Time will tell on that front. However, right now, the unheralded arrival of Partisan establishes young Melbourne-based filmmaker Ariel Kleiman as a serious, world-class talent to be reckoned with.
Though Partisan is indeed an Australian-made film, there is nothing remotely ‘local’ about its story, nor the unorthodox manner in which it is told.
The setting is an unnamed Eastern European country, a barren, bombed-out backwater which has seen its share of war, and is probably expecting more.
Inside a walled compound well away from any built-up area, a strange community has sprung up around a single charismatic leader.
Most of the residents are children. Not many of them are aged any older than 10. Some of their mothers also live in the enclave.
Nobody here makes a single move unless it is on the say-so of the only adult male on the premises, Gregori (a masterful Vincent Cassel).
Just how Gregori has gone about building such an intense and loyal cult of personality isn’t really hinted at during Partisan’s spellbinding first act.
All that can really be ascertained is that this cool, calm control freak is an expert at hand-picking and brainwashing recruits from a very early age. In some cases, he may have fathered them himself.
Why is not so important here as what Gregori has in mind for his unquestioning acolytes. It turns out that each and every child is being trained to help their leader exact some measure of revenge on the world outside the compound.

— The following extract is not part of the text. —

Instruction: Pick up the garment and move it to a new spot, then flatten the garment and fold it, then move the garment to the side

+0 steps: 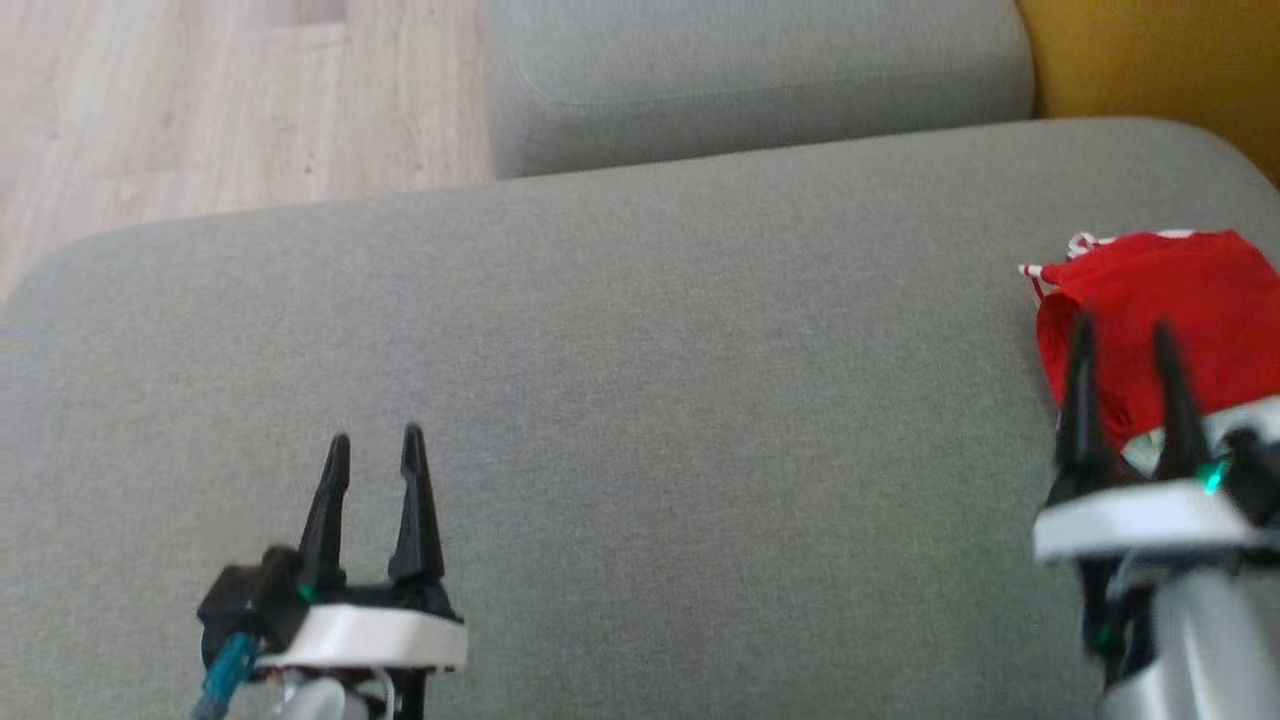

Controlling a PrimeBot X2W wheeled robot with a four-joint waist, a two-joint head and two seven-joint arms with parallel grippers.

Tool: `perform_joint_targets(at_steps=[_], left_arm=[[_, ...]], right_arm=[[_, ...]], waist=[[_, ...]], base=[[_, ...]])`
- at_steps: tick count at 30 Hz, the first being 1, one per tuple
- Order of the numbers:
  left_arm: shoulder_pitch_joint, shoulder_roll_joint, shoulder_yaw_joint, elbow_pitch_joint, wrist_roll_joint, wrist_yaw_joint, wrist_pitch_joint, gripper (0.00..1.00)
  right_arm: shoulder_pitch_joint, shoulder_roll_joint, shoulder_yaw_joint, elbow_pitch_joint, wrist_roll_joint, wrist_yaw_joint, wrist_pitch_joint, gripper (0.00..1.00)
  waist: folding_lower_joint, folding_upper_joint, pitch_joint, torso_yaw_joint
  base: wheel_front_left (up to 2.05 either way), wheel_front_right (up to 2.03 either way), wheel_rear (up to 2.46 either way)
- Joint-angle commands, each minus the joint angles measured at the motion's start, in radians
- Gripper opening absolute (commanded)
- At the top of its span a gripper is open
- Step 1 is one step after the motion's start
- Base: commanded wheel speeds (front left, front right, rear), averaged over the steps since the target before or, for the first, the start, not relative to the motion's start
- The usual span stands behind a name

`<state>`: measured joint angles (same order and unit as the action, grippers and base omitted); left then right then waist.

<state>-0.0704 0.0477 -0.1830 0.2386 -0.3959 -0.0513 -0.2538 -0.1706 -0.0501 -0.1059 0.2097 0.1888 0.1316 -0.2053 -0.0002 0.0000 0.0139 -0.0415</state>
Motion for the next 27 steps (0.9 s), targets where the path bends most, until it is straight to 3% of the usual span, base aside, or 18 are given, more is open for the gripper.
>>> perform_joint_targets(at_steps=[1,7,27], left_arm=[[-0.015,0.003,0.042,-0.025,0.003,0.007,-0.008,1.0],[0.023,0.003,0.055,-0.034,0.03,0.016,-0.008,1.0],[0.027,0.003,0.079,-0.046,-0.009,0.027,-0.008,1.0]], right_arm=[[0.01,-0.001,0.039,-0.005,0.039,-0.001,-0.023,1.0],[0.076,0.0,0.099,0.067,0.078,-0.001,-0.055,1.0],[0.087,0.0,0.134,0.037,0.069,-0.001,-0.056,1.0]], waist=[[0.0002,0.0,-0.014,0.011],[0.0002,0.0,-0.025,0.019],[0.0002,0.0,-0.018,0.02]], base=[[0.0,0.0,0.0],[0.0,0.0,0.0],[0.0,0.0,0.0]])
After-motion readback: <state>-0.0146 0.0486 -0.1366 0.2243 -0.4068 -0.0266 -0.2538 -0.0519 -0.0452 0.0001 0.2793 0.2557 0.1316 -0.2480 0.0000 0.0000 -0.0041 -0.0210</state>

Once in a while, seeming innocents such as 12-year-old Alexander (Jeremy Chabriel) make their way to an address of their master’s choosing. They pull a gun out of their backpack. They pull a trigger without hesitation.
Though any movie that features adolescent assassins leaves itself open to criticism on an exploitative front, Partisan is too well written and filmed to stray anywhere near the sensationalist.
After all, more than ever before, children are being used as easily programmable, tragically dispensable weapons of hate all over the world. This bestows Partisan with an immediacy and relevance many viewers will not have expected.
At turns riveting, worrying and soul-crushing, Partisan offers little respite from (but somehow finds much humanity in) an experience no one would wish on their fellow man.